La versione del medico di Messina Denaro al gip: «Non sapevo di curare il boss»
Alfonso Tumbarello, il medico che per due anni ha assistito il boss Matteo Messina Denaro, che si è avvalso dell’aiuto del prestanome Andrea Bonafede nelle interlocuzioni con il dottore, ha affermato, nell’interrogatorio di garanzia di fronte al gip di non aver mai avuto sospetti sul fatto che il suo paziente, a cui ha prescritto 137 ricette e analisi, potesse essere un mafioso. I due sono stati arrestati due giorni fa con le accuse – per il dottore, medico di base – di concorso esterno in associazione mafiosa e – per il prestanome – di falso e favoreggiamento e procurata inosservanza della pena aggravati dall’aver favorito Cosa Nostra. Centrale, in questa vicenda, è il fatto che gli Andrea Bonafede sono due, oltre a Messina Denaro che usava questo nome in tutte le occasioni pubbliche: uno è il geometra che ha ceduto le proprie generalità al boss, a suo dire sotto minaccia. L’altro è suo cugino, omonimo, ed è lui a rispondere oggi al gip assieme a Tumbarello. Il medico ha raccontato al magistrato di non aver mai incontrato Messina Denaro e di aver parlato sempre col Bonafede arrestato con lui. Avrebbe accettato di non visitarlo, limitantosi a prescrivergli le ricette, essendosi persuaso che l’altro Bonafede fosse gravemente malato e che quindi aveva bisogno di ricevere le ricette per il tramite del cugino. Uno strano passaggio di mani che al medico non sembrava insolito – sostiene – alla luce della presunta volontà di Bonafede di non rendere nota la propria malattia.
La spola tra i due
Tuttavia, Tumbarello ha ammesso di aver fatto da tramite fra l’ex sindaco di Castelvetrano Antonio Vaccarino e il fratello di Messina Denaro, Salvatore.
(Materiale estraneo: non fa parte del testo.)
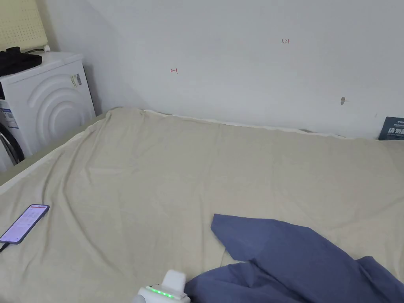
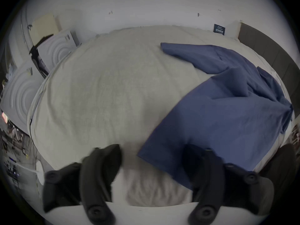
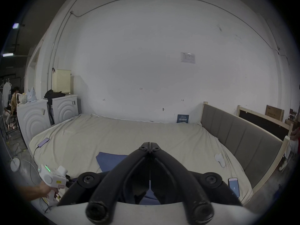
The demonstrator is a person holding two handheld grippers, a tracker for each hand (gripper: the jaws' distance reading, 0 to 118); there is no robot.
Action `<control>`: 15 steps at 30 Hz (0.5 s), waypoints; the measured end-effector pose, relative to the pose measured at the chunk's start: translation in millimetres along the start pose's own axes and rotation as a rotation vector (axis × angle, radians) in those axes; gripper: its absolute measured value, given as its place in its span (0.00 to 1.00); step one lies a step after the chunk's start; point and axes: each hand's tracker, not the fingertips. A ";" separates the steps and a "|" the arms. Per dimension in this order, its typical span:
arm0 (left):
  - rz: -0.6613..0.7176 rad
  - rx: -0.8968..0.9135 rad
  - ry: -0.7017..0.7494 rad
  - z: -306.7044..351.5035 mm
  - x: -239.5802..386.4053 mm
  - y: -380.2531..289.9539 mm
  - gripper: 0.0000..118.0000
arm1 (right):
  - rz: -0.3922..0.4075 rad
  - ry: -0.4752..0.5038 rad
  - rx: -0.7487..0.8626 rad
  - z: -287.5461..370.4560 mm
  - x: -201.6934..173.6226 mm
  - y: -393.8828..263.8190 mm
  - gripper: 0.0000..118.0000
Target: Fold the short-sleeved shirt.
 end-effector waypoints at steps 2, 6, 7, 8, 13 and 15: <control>-0.062 0.054 0.009 10.7 9.0 -3.7 0.10 | 0.005 0.011 -0.020 -5.4 -3.3 -2.6 0.00; 0.055 0.119 -0.008 32.6 -1.2 4.9 0.00 | 0.065 0.057 -0.065 -23.0 -12.6 -16.1 0.00; 0.128 0.138 -0.052 42.3 -9.2 10.3 0.00 | 0.079 0.077 -0.083 -33.2 -14.1 -21.9 0.00; 0.189 0.165 -0.097 54.1 -15.1 15.5 0.00 | 0.096 0.106 -0.098 -43.2 -16.1 -27.7 0.00; 0.194 0.293 -0.136 99.6 -12.3 24.3 0.00 | 0.159 0.320 -0.254 -137.1 -27.6 -53.6 0.99; 0.175 0.311 -0.144 110.5 -5.8 27.5 0.00 | 0.240 0.346 -0.335 -190.7 -40.1 -66.1 1.00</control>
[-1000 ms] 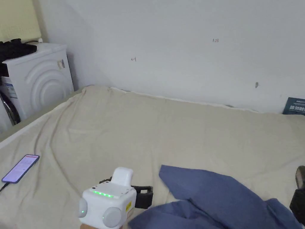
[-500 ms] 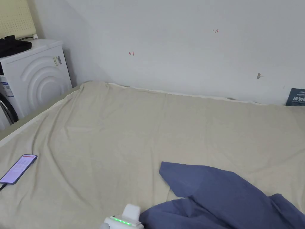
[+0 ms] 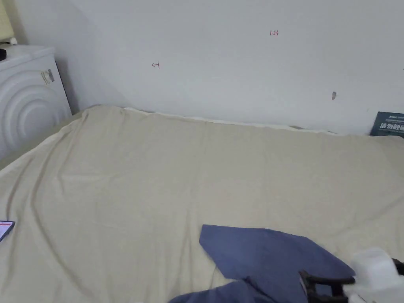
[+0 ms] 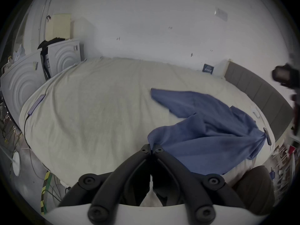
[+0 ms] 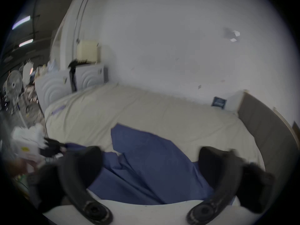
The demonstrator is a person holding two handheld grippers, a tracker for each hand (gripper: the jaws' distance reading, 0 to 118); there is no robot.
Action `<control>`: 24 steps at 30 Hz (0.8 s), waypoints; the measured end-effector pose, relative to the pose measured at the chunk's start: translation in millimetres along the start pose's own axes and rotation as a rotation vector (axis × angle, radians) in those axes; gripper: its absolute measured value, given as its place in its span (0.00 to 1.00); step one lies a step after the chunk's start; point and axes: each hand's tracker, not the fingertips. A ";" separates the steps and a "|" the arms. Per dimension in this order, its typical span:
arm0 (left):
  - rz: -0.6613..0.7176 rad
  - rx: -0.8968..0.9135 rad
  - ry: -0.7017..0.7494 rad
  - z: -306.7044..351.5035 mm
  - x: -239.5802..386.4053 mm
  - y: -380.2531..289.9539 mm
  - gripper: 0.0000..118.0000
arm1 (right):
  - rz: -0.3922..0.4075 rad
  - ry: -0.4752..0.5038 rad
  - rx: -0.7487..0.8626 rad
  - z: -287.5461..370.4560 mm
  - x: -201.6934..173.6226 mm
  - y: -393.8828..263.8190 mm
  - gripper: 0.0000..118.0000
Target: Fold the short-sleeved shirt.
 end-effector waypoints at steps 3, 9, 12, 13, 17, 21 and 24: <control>0.002 0.031 -0.023 11.1 8.5 12.4 0.00 | 0.079 0.055 -0.103 -94.4 7.2 15.3 1.00; -0.019 0.038 -0.070 4.2 21.6 22.1 0.00 | 0.279 0.074 -0.369 -262.2 21.3 22.3 1.00; -0.027 0.041 -0.100 0.3 24.7 27.2 0.00 | 0.338 0.126 -0.411 -311.9 26.6 26.0 1.00; -0.031 0.043 -0.099 -2.7 25.6 28.5 0.00 | 0.327 0.122 -0.428 -324.0 25.7 26.4 1.00; -0.032 0.045 -0.107 -12.2 24.3 33.7 0.00 | 0.309 0.240 -0.517 -343.2 15.8 24.9 0.86; -0.017 0.041 -0.108 -14.9 22.4 35.3 0.00 | 0.292 0.247 -0.491 -332.7 3.8 13.3 0.42; 0.007 0.032 -0.094 -14.3 22.2 35.9 0.00 | 0.313 0.195 -0.445 -314.7 2.0 8.6 0.00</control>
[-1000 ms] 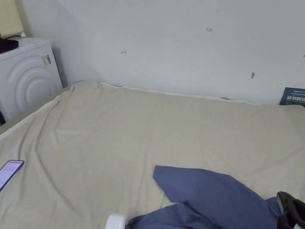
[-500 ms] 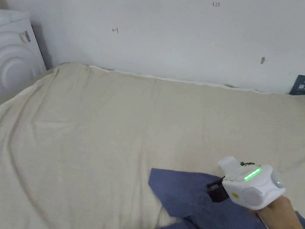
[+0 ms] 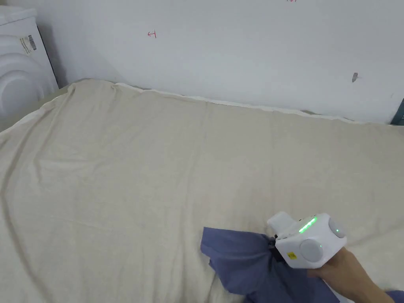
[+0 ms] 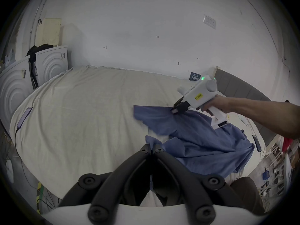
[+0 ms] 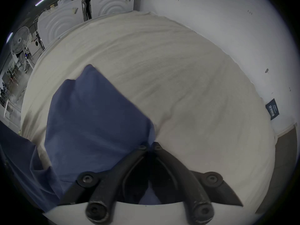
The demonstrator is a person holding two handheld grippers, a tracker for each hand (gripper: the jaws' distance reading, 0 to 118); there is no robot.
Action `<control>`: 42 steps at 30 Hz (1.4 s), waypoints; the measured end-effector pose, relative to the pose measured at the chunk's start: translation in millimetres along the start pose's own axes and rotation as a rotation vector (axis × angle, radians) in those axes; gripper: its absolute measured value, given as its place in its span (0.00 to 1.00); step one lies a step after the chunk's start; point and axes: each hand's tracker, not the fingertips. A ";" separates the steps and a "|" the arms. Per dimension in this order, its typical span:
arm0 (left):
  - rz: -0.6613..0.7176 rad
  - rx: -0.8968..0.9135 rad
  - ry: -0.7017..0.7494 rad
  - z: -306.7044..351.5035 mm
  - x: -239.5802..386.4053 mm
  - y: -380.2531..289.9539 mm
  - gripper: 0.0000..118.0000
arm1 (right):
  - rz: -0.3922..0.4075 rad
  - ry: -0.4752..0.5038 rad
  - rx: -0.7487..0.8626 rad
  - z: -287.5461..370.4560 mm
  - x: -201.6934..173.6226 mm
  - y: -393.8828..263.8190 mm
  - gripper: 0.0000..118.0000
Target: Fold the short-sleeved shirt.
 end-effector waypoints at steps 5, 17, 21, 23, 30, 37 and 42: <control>0.050 0.032 0.037 16.3 -3.0 8.5 0.00 | -0.113 -0.140 0.286 87.8 -3.9 -33.2 0.00; -0.040 0.368 0.036 77.3 21.8 143.0 0.00 | -0.377 -0.616 0.808 463.1 29.2 -117.9 0.00; -0.060 0.516 0.078 124.4 25.7 217.6 0.00 | -0.463 -0.749 0.934 561.3 33.7 -135.5 0.00; -0.066 0.585 0.093 145.4 25.0 250.4 0.00 | -0.503 -0.762 0.999 598.4 36.1 -144.6 0.00; -0.036 0.670 0.104 196.5 21.4 333.6 0.00 | -0.564 -0.811 1.027 665.0 45.4 -138.8 0.00; 0.018 0.665 0.002 194.0 12.9 359.2 0.00 | -0.550 -0.837 0.968 644.6 78.1 -116.2 0.00; 0.017 0.665 0.028 166.6 0.7 395.0 0.00 | -0.523 -0.850 0.917 615.8 96.5 -92.2 0.00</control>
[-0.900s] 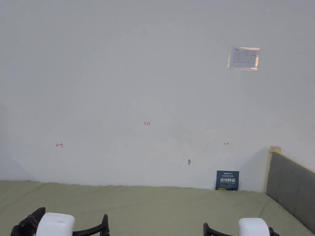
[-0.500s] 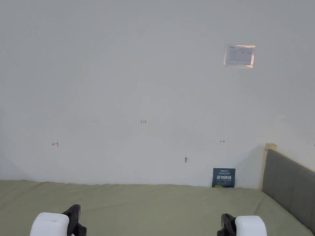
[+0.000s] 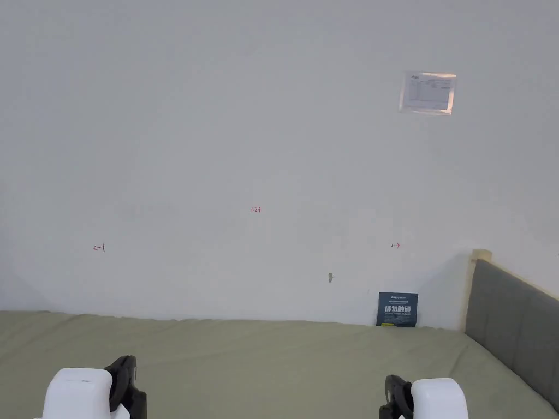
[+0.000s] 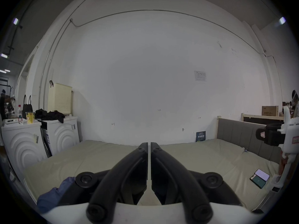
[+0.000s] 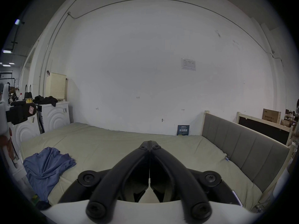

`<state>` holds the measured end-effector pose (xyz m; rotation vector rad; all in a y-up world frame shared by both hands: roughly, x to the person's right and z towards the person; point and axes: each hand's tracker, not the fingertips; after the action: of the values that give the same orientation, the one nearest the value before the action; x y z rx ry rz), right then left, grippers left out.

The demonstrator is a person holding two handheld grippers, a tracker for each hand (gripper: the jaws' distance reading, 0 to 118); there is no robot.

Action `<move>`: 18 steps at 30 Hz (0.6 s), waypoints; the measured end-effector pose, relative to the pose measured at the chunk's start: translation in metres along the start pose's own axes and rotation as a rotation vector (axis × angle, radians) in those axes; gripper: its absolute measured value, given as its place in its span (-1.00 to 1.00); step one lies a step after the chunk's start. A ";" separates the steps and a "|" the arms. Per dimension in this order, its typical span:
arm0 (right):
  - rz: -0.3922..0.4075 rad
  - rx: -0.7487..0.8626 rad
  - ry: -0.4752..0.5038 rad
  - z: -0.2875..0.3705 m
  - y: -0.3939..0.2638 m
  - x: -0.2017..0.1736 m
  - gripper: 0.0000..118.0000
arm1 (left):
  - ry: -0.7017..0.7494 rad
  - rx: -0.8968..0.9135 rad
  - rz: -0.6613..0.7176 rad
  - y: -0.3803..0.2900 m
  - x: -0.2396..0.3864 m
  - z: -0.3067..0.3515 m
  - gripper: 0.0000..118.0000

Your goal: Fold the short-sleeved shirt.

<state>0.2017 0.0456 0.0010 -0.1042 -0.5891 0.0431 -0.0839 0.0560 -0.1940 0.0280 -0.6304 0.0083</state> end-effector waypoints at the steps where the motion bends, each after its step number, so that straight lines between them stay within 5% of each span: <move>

Particolare che mal si concilia con la versione secondo la quale non avrebbe saputo chi stava curando. Come ricostruito dalla trasmissione Report, in seguito all’interlocuzione tra Vaccarino e Salvatore Messina Denaro, avvenuta nello studio di Tumbarello, Vaccarino riuscì addirittura ad avviare una corrispondenza col boss. Dal suo canto, invece, Bonafede – anche lui sentito oggi dal gip – dichiara di aver semplicemente assecondato le richieste dell’omonimo cugino che sosteneva di essere gravemente malato. E per questo avrebbe fatto la spola tra lui e il medico per consegnare e ricevere i documenti necessari alle cure.